Grant Cox ¹ Michihiro Kobayashi ² Brian Rudd ³ Momoko Yoshimoto ^2*

• ¹ Department of Neurology, School of Medicine, University of Washington, Seattle, Washington, United States
• ² Homer Stryker M.D. School of Medicine, Western Michigan University, Kalamazoo, United States
• ³ Department of Microbiology and Immunology, College of Veterinary Medicine, Cornell University, Ithaca, New York, United States

Hematopoietic stem cells (HSCs) provide all kinds of blood cells for life while maintaining selfrenewal ability. During development, HSCs are first produced in the mouse embryo around embryonic day (E) 11. At this time, only one or two transplantable HSCs can be detected per embryo.

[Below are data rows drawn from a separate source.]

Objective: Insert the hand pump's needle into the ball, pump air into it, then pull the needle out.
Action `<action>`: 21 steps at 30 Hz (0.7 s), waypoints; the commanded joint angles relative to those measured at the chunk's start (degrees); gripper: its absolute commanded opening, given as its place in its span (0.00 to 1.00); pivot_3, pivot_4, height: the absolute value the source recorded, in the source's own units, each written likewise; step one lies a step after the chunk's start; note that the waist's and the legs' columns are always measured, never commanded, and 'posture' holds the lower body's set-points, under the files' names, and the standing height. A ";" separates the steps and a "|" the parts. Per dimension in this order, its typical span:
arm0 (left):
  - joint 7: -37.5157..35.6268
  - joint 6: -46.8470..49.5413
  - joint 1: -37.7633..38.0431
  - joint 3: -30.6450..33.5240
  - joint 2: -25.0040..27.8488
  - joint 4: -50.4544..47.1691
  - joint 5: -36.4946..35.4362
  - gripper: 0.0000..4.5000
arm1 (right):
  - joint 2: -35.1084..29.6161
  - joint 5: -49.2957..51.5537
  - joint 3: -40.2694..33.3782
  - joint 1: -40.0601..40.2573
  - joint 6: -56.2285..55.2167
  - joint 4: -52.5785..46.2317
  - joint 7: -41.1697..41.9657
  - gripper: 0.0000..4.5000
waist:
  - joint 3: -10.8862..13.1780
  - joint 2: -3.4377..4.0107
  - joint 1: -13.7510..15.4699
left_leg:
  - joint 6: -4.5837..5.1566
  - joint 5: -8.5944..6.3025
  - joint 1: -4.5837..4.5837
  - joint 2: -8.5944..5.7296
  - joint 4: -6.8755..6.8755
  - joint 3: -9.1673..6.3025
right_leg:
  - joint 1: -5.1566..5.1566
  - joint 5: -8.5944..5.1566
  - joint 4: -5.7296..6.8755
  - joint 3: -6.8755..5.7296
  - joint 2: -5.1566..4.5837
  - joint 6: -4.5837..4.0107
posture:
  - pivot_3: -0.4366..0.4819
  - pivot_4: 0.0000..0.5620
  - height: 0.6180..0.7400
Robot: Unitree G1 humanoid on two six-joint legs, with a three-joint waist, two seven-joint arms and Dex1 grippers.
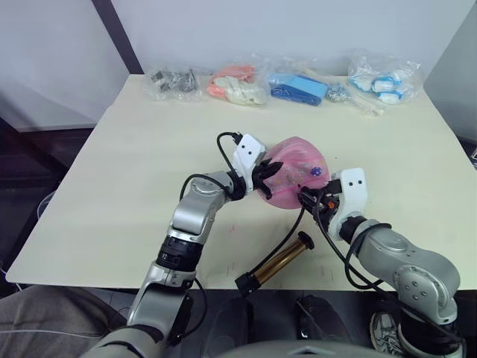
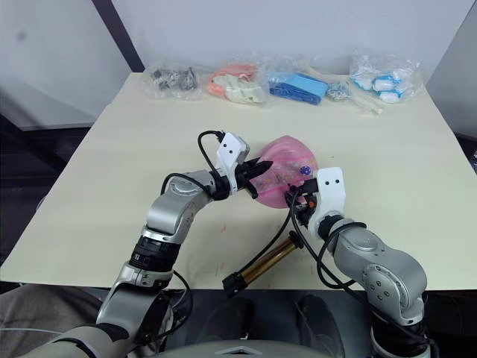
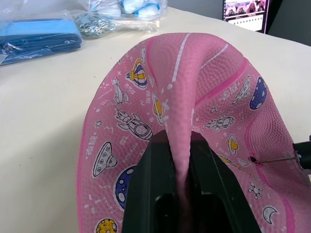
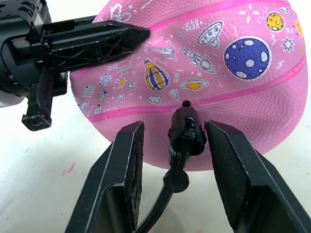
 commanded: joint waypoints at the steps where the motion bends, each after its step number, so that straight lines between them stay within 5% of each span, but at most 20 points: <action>1: -0.84 2.27 2.45 -3.14 0.33 3.23 0.72 0.00 | 0.68 -0.34 -0.98 0.03 0.22 -1.23 -0.06 0.46 | 0.00 0.00 0.00 | 0.00 0.00 0.00 0.00 0.00 0.00 | 0.00 0.00 0.00 0.00 0.00 0.00 | 0.48 0.27 0.97; 19: -0.77 2.38 2.79 -3.20 0.40 2.93 0.76 0.00 | 3.61 -2.38 -2.05 -0.22 1.26 0.15 0.41 0.46 | 0.00 0.00 -0.01 | 0.00 0.00 0.03 0.00 0.00 0.02 | 0.00 0.00 0.03 0.04 0.00 0.00 | 0.48 0.27 0.97; 21: -0.83 2.38 2.86 -3.25 0.45 2.93 0.76 0.00 | 3.72 -2.57 -1.97 -0.34 1.20 0.30 0.61 0.35 | 0.00 0.00 -0.02 | 0.00 0.00 0.03 0.00 0.00 0.03 | 0.00 0.00 0.03 0.04 0.00 0.00 | 0.48 0.27 0.97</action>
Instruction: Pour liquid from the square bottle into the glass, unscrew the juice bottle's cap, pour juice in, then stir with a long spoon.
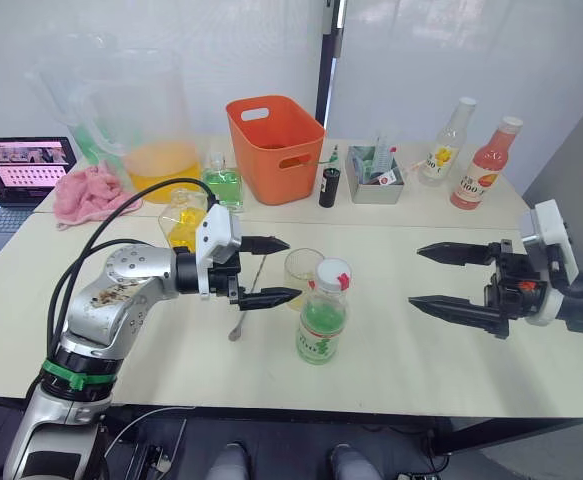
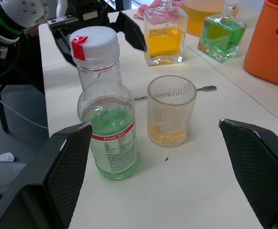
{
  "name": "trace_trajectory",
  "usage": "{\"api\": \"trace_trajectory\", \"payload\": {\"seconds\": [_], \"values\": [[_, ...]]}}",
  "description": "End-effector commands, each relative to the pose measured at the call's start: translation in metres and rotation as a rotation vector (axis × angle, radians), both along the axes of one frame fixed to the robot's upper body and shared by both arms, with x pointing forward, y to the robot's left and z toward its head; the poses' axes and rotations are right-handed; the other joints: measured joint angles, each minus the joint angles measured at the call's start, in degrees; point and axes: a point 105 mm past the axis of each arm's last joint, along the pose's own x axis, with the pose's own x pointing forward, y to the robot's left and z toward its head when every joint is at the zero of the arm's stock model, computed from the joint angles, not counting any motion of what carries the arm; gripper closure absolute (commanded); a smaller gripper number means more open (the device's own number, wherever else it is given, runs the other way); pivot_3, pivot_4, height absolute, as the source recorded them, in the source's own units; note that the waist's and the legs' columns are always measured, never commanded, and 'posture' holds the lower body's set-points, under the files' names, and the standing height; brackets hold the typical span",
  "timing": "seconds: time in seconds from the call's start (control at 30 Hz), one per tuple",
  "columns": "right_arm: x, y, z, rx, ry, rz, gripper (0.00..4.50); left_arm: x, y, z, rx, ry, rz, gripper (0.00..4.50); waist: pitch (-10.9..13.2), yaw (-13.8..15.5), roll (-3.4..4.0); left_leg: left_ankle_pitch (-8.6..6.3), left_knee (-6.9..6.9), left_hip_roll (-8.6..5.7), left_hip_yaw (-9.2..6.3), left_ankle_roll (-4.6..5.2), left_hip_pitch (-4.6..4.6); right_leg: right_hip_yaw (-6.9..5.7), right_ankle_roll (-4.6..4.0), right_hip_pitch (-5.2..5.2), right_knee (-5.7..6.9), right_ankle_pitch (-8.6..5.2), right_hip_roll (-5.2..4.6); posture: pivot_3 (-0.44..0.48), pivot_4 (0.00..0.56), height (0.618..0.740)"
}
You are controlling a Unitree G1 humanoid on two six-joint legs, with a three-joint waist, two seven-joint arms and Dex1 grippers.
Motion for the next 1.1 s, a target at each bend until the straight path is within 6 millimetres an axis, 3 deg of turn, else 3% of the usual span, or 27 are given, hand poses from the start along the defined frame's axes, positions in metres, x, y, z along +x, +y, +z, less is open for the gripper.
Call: {"api": "trace_trajectory", "payload": {"seconds": [0.03,0.3,0.57,0.73,1.0,1.1], "values": [[-0.007,0.000,0.013,0.003,-0.056,-0.005,0.02,-0.005,-0.005,0.006,0.021,-0.010,-0.064,0.00,0.0,0.0,0.00,0.00,0.00,0.00,0.00,0.00,0.00,0.00,0.00,0.00,0.00,0.00,0.00,0.000,0.150,0.740],[-0.010,0.001,0.013,0.017,-0.064,-0.039,0.02,-0.008,-0.032,0.012,-0.070,0.055,-0.124,0.00,0.0,0.1,0.00,0.00,0.09,-0.01,-0.01,0.00,-0.05,0.00,0.05,0.02,-0.01,0.02,0.00,0.000,0.150,0.740],[-0.008,-0.002,0.013,0.005,-0.078,-0.062,0.02,-0.012,-0.042,0.014,-0.107,0.036,-0.156,0.00,0.0,-0.1,0.00,0.00,0.10,-0.01,-0.02,0.01,-0.04,0.01,0.06,0.02,0.01,0.03,0.01,0.000,0.150,0.740],[-0.007,-0.002,0.013,0.005,-0.085,-0.069,0.02,-0.013,-0.046,0.004,-0.092,0.029,-0.171,0.00,0.0,0.0,0.00,0.00,0.12,-0.02,-0.02,0.00,-0.04,0.01,0.06,0.04,0.00,0.03,0.01,0.000,0.150,0.740],[-0.008,0.001,0.012,0.004,-0.091,-0.060,0.00,-0.012,-0.051,-0.004,-0.090,0.044,-0.172,2.57,0.0,0.0,0.00,0.00,0.13,-0.02,-0.02,0.01,-0.04,0.01,0.06,0.04,0.00,0.03,0.01,0.000,0.150,0.740],[-0.010,0.007,0.013,0.009,-0.093,-0.032,0.00,-0.009,-0.051,-0.005,-0.091,0.043,-0.165,3.05,0.0,0.1,0.00,0.00,0.13,-0.02,-0.02,0.01,-0.04,0.01,0.07,0.05,0.00,0.03,0.01,0.000,0.150,0.740]]}}
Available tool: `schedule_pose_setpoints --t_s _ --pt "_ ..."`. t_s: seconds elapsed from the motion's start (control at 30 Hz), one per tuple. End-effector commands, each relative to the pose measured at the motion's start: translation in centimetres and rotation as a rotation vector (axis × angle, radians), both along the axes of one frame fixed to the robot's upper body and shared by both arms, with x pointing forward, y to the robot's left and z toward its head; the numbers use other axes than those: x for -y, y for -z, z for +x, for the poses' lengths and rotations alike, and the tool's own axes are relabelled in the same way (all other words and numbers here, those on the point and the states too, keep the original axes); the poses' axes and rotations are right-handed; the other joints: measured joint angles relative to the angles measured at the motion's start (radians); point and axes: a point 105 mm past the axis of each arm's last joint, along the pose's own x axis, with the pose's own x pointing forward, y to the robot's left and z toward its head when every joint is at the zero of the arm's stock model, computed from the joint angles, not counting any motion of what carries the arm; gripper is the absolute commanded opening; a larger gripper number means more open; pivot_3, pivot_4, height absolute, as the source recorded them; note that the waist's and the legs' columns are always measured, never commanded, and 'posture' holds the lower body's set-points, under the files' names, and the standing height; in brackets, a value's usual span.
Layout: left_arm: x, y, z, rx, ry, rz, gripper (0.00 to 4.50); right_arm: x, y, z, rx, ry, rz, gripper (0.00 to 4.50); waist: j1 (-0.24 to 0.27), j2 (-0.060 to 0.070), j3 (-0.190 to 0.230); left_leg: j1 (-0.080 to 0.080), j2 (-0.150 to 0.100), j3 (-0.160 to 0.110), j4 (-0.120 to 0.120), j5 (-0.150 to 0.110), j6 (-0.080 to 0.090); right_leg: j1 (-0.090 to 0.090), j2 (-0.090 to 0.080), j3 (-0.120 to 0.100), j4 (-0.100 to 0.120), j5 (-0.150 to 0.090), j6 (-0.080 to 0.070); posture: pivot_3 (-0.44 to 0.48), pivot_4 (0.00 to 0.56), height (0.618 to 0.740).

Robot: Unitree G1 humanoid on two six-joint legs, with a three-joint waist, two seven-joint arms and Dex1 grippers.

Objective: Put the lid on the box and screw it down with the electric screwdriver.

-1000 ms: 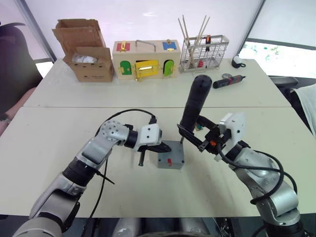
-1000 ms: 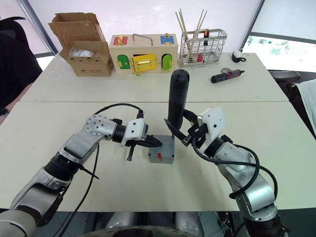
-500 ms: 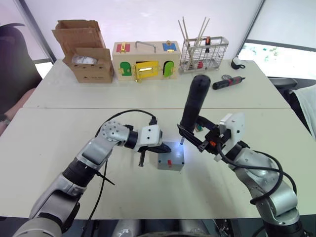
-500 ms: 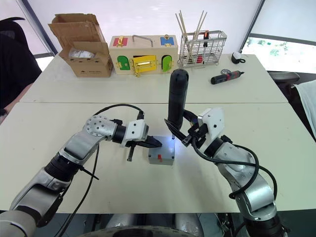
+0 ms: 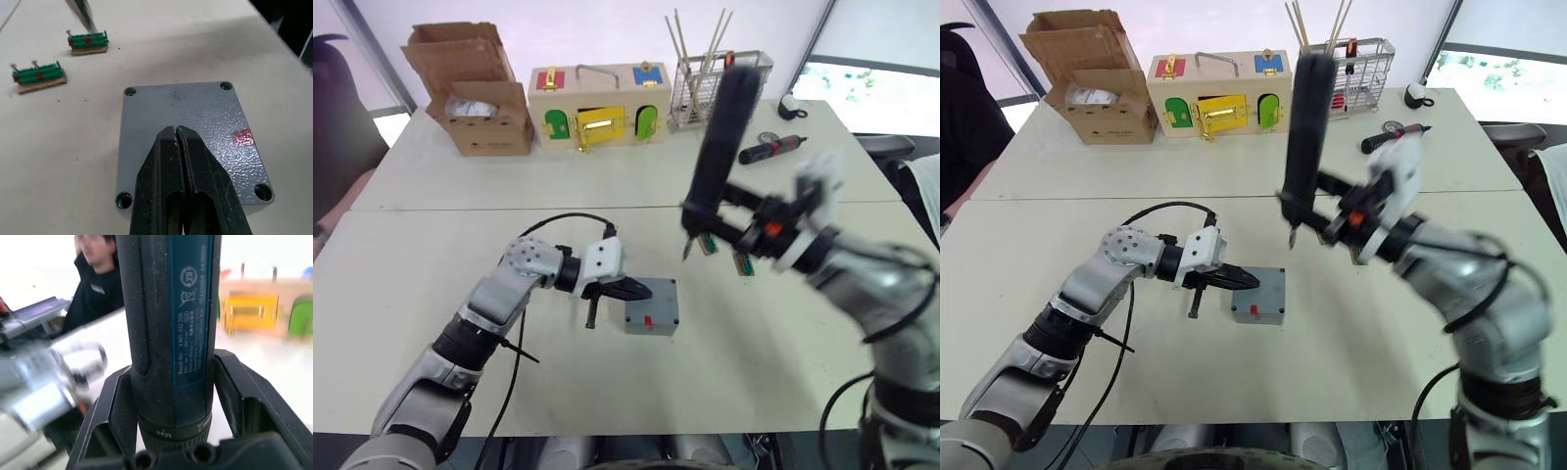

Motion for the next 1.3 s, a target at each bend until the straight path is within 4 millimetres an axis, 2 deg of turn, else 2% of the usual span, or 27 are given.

Then, HSCs migrate to the fetal liver, where the number of HSCs rapidly increases, showing enhanced self-renewal ability. After birth, a transition occurs from the rapidly proliferating fetal HSCs to the more slowly dividing adult HSCs, which ends by 3-4 weeks of age. It is known that fetal HSCs express distinct surface markers and transcriptomes and produce a variety of distinct immune cells that are not made by adult HSCs. Accumulating evidence indicates that the ontogeny of the hematopoietic system is driven by a highly conserved and developmentally regulated RNA binding protein known as Lin28b. Lin28b is predominantly expressed in the fetal hematopoietic stem and progenitor cells (HSPCs) and regulates the developmental switch from fetal to adult HSCs. In this review, we will provide an overview of how Lin28b regulates the expansion and differentiation of HSCs in early life. These insights can be taken into consideration when developing ex vivo HSC expansion utilizing such physiological characteristics of HSCs.